Retype the material below exactly, from its first line through the line with "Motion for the"; the pictures stay out.

**Information supplied:**
▬▬▬
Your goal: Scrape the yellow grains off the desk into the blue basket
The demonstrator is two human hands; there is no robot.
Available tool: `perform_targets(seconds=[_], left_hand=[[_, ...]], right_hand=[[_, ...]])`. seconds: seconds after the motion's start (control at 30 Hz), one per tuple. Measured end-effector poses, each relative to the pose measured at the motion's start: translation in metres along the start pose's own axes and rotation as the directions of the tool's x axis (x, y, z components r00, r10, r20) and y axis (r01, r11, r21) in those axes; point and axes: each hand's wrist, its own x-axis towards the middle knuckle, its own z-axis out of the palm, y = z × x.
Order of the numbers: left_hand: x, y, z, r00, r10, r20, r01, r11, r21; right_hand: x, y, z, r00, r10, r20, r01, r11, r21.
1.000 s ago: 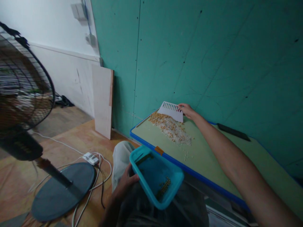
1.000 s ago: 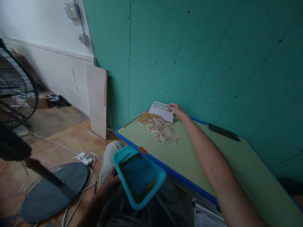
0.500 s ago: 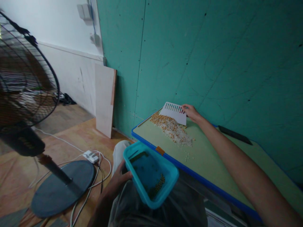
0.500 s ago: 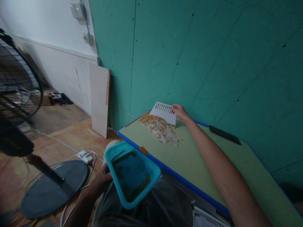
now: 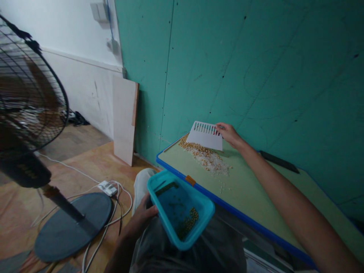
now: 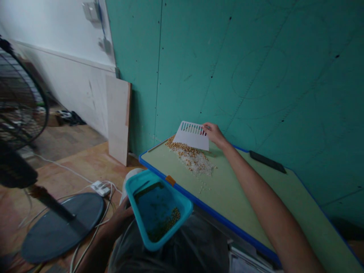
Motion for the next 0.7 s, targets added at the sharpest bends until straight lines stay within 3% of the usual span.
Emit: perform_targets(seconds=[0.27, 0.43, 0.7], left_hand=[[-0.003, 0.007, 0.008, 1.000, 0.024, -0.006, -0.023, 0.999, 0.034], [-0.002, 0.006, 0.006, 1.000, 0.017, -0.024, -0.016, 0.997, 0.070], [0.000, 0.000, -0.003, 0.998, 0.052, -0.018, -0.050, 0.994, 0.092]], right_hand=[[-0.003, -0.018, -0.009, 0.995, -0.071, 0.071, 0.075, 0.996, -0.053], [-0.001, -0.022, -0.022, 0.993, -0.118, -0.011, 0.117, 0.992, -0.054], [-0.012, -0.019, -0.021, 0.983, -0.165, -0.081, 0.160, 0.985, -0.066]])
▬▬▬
**Response for this exercise:**
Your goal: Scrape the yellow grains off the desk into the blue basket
The demonstrator is two human hands; there is no robot.
Available tool: `perform_targets(seconds=[_], left_hand=[[_, ...]], right_hand=[[_, ...]])`. seconds: seconds after the motion's start (control at 30 Hz), one per tuple. Measured end-effector poses, each relative to the pose measured at the motion's start: translation in metres along the start pose's own axes and rotation as the directions of the tool's x axis (x, y, z components r00, r10, r20) and y axis (r01, r11, r21) in those axes; point and axes: each hand's wrist, its own x-axis towards the middle knuckle, its own z-axis out of the palm, y = z × x.
Order of the numbers: left_hand: x, y, z, r00, r10, r20, r01, r11, r21; right_hand: x, y, z, r00, r10, r20, r01, r11, r21.
1.000 s ago: 
1.000 s ago: 
0.500 s ago: 
0.500 s ago: 
now: 
now: 
Motion for the next 0.7 s, targets added at the sharpest bends until straight lines stay within 3% of the usual span.

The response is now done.